* **Exercise goal**: Which lines of the entries contain the string "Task"? Please find them and copy them.

****************************************

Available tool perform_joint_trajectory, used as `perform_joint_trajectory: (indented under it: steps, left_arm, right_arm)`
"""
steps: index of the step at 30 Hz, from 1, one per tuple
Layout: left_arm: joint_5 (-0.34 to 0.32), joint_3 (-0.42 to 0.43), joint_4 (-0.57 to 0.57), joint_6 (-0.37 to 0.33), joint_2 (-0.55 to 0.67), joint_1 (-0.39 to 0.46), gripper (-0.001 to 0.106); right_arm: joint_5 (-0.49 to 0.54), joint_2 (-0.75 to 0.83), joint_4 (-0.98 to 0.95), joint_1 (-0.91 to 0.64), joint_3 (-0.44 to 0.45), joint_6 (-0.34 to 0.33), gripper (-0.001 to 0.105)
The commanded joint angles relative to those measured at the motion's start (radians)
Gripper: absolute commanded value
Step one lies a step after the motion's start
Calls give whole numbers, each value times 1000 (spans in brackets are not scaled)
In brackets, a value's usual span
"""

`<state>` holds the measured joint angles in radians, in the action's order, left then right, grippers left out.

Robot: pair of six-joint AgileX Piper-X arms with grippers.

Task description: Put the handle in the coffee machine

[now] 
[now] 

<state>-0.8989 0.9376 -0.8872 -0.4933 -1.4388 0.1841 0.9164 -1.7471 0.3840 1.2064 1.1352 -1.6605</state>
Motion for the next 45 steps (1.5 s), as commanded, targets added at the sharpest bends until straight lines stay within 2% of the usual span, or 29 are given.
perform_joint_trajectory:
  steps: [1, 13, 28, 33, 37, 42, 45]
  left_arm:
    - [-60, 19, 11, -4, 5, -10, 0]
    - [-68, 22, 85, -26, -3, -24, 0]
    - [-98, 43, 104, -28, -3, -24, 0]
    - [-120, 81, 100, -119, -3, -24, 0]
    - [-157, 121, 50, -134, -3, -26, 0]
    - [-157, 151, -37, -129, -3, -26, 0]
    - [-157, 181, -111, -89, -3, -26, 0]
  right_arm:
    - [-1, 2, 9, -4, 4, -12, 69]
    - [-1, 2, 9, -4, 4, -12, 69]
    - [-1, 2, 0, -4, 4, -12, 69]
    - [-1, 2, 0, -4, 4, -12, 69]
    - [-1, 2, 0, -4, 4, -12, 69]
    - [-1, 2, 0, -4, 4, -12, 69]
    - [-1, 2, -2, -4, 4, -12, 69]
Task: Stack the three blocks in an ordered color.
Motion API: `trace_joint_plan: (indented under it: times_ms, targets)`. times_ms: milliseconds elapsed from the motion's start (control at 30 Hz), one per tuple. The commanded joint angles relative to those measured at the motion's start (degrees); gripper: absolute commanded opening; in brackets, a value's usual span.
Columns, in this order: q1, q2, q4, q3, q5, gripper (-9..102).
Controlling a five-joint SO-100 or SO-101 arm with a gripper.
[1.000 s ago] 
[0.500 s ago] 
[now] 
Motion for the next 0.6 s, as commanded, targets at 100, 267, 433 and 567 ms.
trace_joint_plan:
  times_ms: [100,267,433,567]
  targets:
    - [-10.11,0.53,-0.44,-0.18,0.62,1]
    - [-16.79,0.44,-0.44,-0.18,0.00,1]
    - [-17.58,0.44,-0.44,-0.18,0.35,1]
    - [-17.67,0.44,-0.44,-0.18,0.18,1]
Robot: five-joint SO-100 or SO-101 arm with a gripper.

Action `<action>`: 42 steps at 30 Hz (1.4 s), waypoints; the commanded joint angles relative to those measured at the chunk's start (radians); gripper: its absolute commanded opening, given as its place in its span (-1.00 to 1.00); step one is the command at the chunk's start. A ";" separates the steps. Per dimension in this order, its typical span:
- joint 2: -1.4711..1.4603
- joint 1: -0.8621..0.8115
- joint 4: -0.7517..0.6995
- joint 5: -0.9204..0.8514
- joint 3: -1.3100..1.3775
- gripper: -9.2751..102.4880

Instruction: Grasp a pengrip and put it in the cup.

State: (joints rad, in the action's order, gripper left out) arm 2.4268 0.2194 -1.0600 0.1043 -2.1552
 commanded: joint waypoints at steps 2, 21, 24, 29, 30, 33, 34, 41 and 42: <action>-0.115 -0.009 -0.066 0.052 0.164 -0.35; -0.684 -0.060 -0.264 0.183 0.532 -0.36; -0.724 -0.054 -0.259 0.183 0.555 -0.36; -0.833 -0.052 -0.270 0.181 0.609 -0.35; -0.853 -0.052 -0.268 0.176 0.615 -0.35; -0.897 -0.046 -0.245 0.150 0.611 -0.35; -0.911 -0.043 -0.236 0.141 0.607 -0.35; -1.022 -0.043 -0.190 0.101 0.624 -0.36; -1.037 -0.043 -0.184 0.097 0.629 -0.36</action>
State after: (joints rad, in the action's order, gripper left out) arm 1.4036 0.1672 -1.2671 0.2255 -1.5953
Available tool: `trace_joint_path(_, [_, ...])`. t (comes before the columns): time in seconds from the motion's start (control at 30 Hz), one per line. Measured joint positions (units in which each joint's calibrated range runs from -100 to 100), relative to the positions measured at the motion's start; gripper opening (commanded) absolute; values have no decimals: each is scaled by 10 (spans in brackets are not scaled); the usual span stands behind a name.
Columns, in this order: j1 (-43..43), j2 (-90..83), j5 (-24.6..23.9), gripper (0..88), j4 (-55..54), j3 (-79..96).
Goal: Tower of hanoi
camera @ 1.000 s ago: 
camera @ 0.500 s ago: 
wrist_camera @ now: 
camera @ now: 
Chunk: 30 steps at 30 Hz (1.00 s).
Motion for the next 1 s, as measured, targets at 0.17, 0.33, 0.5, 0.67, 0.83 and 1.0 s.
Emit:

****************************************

* **Solution to this problem**:
Task description: Put the handle in the coffee machine
Task: Stack the three blocks in an ordered color.

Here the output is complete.